• Transformative Coaching: Elevating Healthcare Leadership
    Jan 23 2026

    I've seen firsthand how coaching can change everything in healthcare leadership, and today I want to share why it's been such a game-changer for me.

    In this episode of Healthcare Leadership Insights, I open up about my own coaching journey - how it helped me navigate tough times, spot unhelpful patterns, and align my decisions with my true values. We explore what coaching really is (and how it's different from mentoring), why it's backed by solid evidence for building resilience and better teams, and why every healthcare leader should make space for it.

    What You'll Discover

    - Coaching vs Mentoring: Why coaching focuses on unlocking your own answers, while mentoring shares expertise and how both matter in healthcare.

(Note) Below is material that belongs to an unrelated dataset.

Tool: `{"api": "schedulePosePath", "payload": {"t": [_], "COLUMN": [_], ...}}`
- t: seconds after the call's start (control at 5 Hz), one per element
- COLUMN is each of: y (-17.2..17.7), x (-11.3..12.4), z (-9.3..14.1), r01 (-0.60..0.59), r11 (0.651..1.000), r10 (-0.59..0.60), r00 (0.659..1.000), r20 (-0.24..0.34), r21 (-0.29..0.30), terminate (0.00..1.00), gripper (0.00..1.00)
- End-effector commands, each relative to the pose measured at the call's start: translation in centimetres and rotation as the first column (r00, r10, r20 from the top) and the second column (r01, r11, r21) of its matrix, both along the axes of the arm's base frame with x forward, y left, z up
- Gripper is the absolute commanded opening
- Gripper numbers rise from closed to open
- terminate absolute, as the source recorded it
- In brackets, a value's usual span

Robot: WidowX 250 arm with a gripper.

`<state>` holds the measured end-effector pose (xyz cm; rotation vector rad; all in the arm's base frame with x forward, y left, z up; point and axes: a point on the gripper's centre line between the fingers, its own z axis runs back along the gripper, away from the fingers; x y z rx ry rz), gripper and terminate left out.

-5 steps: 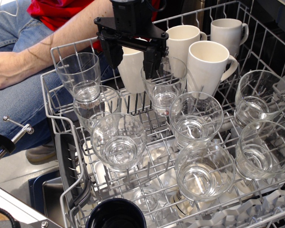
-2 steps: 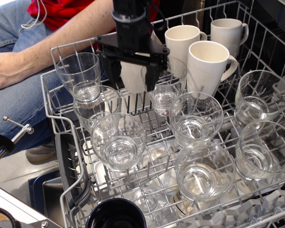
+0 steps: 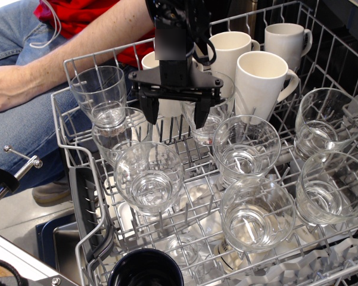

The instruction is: Pick up glass cup

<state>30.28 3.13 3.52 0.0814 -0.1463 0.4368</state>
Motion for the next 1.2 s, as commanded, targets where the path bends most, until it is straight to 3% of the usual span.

    - My Personal Transformation: The ways coaching gave me clarity during my consultant career, turning external pressures into value-driven choices.

    - Evidence for Real Impact: How coaching builds relational skills, boosts well-being, and creates high-performing teams - just like in elite sports.

    If you're a healthcare leader feeling the weight, coaching isn't a luxury - it's the tool that helps us serve sustainably. I'd love to hear if you've tried it; drop me a note.

    Episode Resources

    NHS Elect Coaching Services

    Dr Stephen Swensen speaking at The King's Fund

    Journal of Management Development: Leadership by Design: Intentional Organization Development of Physician Leaders

    BMJ Leader: What is the evidence base for leadership coaching for postgraduate medical doctors?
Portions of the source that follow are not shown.